Deborah Costandine and I met in June of 2004, but she didn’t send me the autopsy report of her baby for another year and a half. So I didn’t start looking for more information about what had happened to her until January of 2006. That’s when Deb wrote to say she was wanted some help, so that’s when I went into the basement of my medical school’s library and started looking for her conjoined twin.
We met on a panel at the National Museum of Health and Medicine in June of 2004, at the opening of an exhibit of autobiographical artworks by Laura Ferguson, a woman with scoliosis. Deb is an artist, and I am an historian of medicine. We’d never met before, and Deb didn’t set out to talk during the panel discussion about her own experience as a mother of conjoined twins—or as she said then, “a conjoined twin.” Deb was there to talk about disability and art, not her unfinished loss of nearly 30 years earlier. But when I gave my presentation, it came up.
My talk centered on the radical difference between the typical medical images of people born with socially challenging bodies—people with ambiguous genitalia, conjoinment, achondroplasia dwarfism, and the like—and the “home movies” of such folks. The medical images are horror pictures: printed in stark black-and-white, with eyes barred over, often with the subject in pain, or at least with the facial expression twisted. The “home movies” show people with unusual bodies doing what the rest of us do: talking with family and friends, playing with pets, hiking in the mountains.
"I have never really talked openly about this, and I didn’t plan to, but many years ago I gave birth to a stillborn conjoined twin.
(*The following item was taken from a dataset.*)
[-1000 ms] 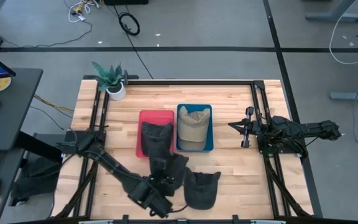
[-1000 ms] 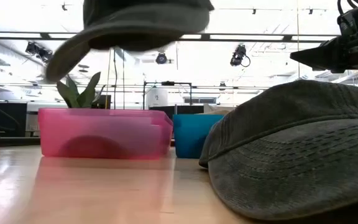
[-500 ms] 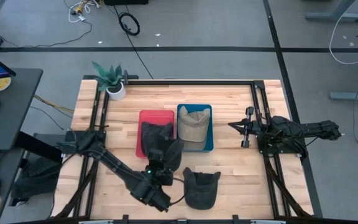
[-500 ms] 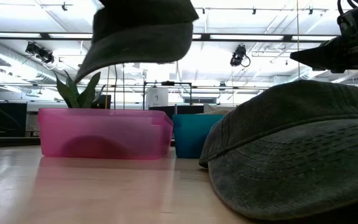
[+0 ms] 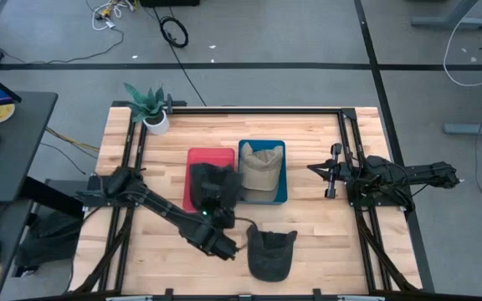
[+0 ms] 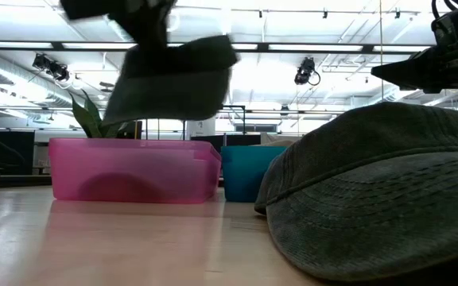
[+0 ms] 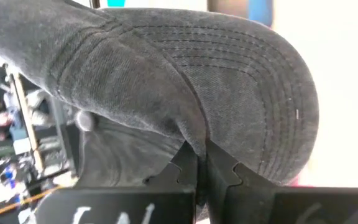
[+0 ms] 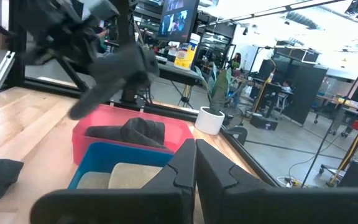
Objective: Pick & Place hat
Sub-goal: Put the left black cap into the red bin
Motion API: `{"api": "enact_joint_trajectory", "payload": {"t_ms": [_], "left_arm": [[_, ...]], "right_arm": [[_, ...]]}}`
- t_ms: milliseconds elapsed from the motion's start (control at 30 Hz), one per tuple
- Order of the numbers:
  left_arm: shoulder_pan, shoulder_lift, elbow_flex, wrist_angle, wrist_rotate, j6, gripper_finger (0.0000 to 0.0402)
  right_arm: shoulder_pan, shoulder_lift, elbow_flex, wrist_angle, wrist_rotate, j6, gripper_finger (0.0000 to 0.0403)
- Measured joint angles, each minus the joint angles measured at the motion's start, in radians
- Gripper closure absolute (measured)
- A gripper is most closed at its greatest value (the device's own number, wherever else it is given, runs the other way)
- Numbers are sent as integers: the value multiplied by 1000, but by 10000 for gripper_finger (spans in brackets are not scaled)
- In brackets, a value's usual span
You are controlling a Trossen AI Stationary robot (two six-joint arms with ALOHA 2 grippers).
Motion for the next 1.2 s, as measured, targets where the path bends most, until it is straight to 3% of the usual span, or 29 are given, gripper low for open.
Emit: {"api": "enact_joint_trajectory", "payload": {"t_ms": [167,367,533,633,1200], "left_arm": [[22,-143,-233,-1,6,-95,396],[16,-250,-332,85,27,-146,396],[31,-242,-358,298,66,34,396],[44,-227,-361,339,76,102,396],[130,-195,-370,345,165,79,396]], "right_arm": [[0,0,0,1,0,0,389],[0,0,0,0,0,0,389],[0,0,0,1,0,0,389],[0,0,0,0,0,0,389],[0,0,0,1,0,0,389]]}}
I’ve never known what my baby looked like because the doctor wouldn’t let me see."
That contrast tells and impels a million stories. I learned that the first time I met a person whose picture is in a medical journal. I was sitting in a sunny backyard in northern California, meeting with a woman who has androgen insensitivity syndrome (AIS). Cheryl Chase, the founder of the Intersex Society of North America (ISNA), had brought me there to meet this woman, so I could hear her story. The woman told me how she had been a typical girl, but how, well into puberty, she had never menstruated. Her doctor wouldn’t tell her why. He used euphemisms like “you have twisted ovaries” instead of “you have testes.” That was common practice then. The belief was no woman could handle the truth that she had been born with a Y chromosome and testes.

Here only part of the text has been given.